Task objective: Look below for the line containing "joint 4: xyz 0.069"; from there, print each line exactly up to and including the line containing "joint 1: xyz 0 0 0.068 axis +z", and stop.

####

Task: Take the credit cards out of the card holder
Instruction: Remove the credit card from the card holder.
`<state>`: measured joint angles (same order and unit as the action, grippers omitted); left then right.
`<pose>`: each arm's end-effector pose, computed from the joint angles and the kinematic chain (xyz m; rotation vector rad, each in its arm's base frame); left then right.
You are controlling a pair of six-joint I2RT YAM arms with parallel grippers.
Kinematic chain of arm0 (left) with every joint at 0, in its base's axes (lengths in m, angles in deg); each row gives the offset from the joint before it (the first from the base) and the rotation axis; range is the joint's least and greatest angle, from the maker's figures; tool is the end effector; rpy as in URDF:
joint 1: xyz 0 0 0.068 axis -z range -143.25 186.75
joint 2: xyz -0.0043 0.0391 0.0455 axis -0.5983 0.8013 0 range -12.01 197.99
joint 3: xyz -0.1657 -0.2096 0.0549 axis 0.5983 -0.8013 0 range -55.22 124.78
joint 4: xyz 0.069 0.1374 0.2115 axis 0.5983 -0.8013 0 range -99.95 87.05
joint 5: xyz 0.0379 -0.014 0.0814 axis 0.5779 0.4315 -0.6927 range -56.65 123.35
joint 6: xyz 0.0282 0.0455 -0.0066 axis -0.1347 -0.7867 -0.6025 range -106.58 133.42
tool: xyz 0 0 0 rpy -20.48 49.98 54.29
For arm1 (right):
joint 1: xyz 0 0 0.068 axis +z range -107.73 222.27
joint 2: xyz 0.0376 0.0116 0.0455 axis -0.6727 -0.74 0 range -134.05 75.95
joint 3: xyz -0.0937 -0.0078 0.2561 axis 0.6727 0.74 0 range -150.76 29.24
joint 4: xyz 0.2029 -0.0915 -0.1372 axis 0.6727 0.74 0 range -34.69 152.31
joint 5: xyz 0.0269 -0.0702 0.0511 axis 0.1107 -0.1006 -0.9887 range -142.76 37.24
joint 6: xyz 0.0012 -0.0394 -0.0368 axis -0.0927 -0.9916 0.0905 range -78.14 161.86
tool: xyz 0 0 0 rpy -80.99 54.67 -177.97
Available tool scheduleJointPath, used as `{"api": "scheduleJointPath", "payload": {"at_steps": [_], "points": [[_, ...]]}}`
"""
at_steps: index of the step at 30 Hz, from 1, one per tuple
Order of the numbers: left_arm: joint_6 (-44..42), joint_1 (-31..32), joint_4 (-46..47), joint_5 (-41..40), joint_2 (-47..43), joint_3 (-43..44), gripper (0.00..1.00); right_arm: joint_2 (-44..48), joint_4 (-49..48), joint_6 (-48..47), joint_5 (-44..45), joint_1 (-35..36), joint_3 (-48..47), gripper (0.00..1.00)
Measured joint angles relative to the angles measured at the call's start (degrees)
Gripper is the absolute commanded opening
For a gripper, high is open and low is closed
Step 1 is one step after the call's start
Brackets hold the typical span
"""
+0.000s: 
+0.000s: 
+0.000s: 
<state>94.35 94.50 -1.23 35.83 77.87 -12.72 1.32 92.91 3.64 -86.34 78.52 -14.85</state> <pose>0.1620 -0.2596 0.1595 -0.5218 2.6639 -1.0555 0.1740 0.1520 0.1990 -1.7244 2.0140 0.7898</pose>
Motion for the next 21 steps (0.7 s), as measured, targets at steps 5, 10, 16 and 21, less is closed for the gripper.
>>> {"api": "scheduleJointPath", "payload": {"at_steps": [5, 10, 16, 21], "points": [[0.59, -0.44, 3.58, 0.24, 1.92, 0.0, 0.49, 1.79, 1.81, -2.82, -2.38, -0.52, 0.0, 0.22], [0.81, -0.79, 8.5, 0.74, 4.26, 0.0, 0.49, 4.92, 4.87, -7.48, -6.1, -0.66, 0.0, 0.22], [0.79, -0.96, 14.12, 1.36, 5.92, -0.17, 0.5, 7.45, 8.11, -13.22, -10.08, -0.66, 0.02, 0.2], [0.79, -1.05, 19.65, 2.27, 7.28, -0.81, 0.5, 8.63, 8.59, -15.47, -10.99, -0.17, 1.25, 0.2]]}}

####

Finished exercise:
joint 4: xyz 0.069 0.1374 0.2115 axis 0.5983 -0.8013 0 range -99.95 87.05
joint 5: xyz 0.0379 -0.014 0.0814 axis 0.5779 0.4315 -0.6927 range -56.65 123.35
joint 6: xyz 0.0282 0.0455 -0.0066 axis -0.1347 -0.7867 -0.6025 range -106.58 133.42
tool: xyz 0 0 0 rpy -20.48 49.98 54.29
For arm1 (right):
joint 1: xyz 0 0 0.068 axis +z range -107.73 222.27

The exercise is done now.